Un día llegó a mi cuarto. A partir de aquella botella de vino hablábamos con frecuencia. Proponíamos cenas en Belleville que nunca se llegaban a producir. Mañana no puedo, me visitan amigas. No, el lunes es lunes. No, tengo clases. Llamadas a la puerta que no recibían respuesta. Y un día llegó a mi cuarto. En una semana me voy a Teherán. Vuelvo para no volver. Y entendí que el mismo verbo tenía dos pesos diferentes en la misma oración. Esa semana me costó dormir. La escuchaba ir al baño y siempre me despertaba con la sensación de que era el día la partida.
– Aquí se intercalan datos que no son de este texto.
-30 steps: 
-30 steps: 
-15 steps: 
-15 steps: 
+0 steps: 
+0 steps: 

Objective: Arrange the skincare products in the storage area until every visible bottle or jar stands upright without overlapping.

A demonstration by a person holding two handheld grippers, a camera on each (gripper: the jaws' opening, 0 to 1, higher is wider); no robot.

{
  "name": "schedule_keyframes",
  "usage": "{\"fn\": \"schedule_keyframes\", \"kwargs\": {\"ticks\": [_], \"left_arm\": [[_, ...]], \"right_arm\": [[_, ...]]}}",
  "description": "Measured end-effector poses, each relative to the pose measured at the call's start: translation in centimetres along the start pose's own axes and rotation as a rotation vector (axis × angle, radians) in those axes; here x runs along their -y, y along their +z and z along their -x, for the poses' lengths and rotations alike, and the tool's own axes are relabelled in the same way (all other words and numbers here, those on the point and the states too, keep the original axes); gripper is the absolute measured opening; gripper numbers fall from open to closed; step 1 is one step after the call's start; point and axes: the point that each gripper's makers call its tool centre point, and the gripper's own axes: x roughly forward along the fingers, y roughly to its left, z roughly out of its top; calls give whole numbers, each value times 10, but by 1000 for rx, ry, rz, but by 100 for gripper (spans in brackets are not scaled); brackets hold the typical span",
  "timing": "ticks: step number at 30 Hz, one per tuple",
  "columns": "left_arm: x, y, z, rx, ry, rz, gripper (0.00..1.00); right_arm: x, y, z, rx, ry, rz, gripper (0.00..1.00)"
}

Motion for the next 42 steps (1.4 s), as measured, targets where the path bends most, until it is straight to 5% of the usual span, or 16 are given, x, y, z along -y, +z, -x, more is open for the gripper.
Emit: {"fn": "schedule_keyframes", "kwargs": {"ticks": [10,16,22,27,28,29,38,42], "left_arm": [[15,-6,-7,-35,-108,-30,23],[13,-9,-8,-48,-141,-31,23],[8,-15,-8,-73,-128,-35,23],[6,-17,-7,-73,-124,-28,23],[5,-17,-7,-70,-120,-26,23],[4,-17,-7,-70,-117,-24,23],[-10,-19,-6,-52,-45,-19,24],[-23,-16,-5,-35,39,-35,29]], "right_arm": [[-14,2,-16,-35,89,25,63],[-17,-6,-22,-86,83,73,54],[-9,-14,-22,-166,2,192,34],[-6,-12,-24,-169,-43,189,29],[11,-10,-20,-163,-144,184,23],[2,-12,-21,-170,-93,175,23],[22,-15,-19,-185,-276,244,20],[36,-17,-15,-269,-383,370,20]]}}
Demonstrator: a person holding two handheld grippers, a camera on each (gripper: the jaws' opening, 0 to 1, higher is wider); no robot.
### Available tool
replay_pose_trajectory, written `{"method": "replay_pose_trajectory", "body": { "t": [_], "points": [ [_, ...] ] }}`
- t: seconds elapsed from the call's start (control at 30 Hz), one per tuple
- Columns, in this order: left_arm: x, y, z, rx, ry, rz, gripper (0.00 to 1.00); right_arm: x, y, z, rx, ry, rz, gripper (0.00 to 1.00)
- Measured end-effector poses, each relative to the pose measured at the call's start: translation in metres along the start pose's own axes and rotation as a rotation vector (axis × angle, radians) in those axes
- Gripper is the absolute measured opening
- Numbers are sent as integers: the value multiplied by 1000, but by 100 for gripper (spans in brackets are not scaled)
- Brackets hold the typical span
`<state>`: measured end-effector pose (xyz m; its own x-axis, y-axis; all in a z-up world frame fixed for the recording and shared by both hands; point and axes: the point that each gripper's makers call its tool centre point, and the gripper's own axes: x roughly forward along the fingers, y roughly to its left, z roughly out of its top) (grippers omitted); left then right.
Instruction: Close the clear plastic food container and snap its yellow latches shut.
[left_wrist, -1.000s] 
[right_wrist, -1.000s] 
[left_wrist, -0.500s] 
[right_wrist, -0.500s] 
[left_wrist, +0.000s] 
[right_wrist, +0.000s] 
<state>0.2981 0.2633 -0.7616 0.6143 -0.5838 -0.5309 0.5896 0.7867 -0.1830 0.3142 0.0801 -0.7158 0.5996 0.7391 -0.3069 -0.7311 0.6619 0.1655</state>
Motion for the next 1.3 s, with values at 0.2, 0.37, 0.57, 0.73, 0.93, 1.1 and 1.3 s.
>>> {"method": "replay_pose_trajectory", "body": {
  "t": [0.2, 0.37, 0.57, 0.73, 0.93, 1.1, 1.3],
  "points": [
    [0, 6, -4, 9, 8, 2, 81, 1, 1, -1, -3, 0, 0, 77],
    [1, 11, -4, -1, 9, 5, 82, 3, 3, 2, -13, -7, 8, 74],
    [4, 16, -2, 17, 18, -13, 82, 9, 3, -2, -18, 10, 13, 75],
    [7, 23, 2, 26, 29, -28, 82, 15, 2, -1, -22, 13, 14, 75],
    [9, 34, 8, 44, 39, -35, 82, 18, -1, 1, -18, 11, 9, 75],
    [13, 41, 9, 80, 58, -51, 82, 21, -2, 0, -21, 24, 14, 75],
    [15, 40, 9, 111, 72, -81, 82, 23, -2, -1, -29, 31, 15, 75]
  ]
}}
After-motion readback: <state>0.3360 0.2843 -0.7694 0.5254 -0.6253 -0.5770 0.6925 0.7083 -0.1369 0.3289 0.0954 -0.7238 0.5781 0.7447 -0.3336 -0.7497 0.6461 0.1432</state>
Nos vimos por última vez en el pasillo. Llevaba una caja de cartón. Me la entregó sin apenas decirme nada. Estaba llena de libros y recuerdos de una ciudad que le había dado cinco años de juventud. Una postal de una noria sobre Tullerías. Una botella de vinagre. Un paquete de sal. Le bajé la maleta hasta el piso inferior. Por primera vez la bajada fue más pesada que la subida. Me dio un abrazo en el cuarto de las escobas y de las ratas. Cruzó la puerta y ya no la volví a ver más. Me senté en el segundo escalón, intentado fingir una normalidad que el día había perdido.


A veces creo encontrármela en el pasillo, cuando parece que escucho pasos. A veces extraño sus toques de atención en la pared de estuco. Pero sobre todo me falta el simple ejercicio de mencionar su nombre, Mahsa, con un apellido que ya olvidé. Fue en el décimo escalón cuando entendí lo que quería decir estar solo.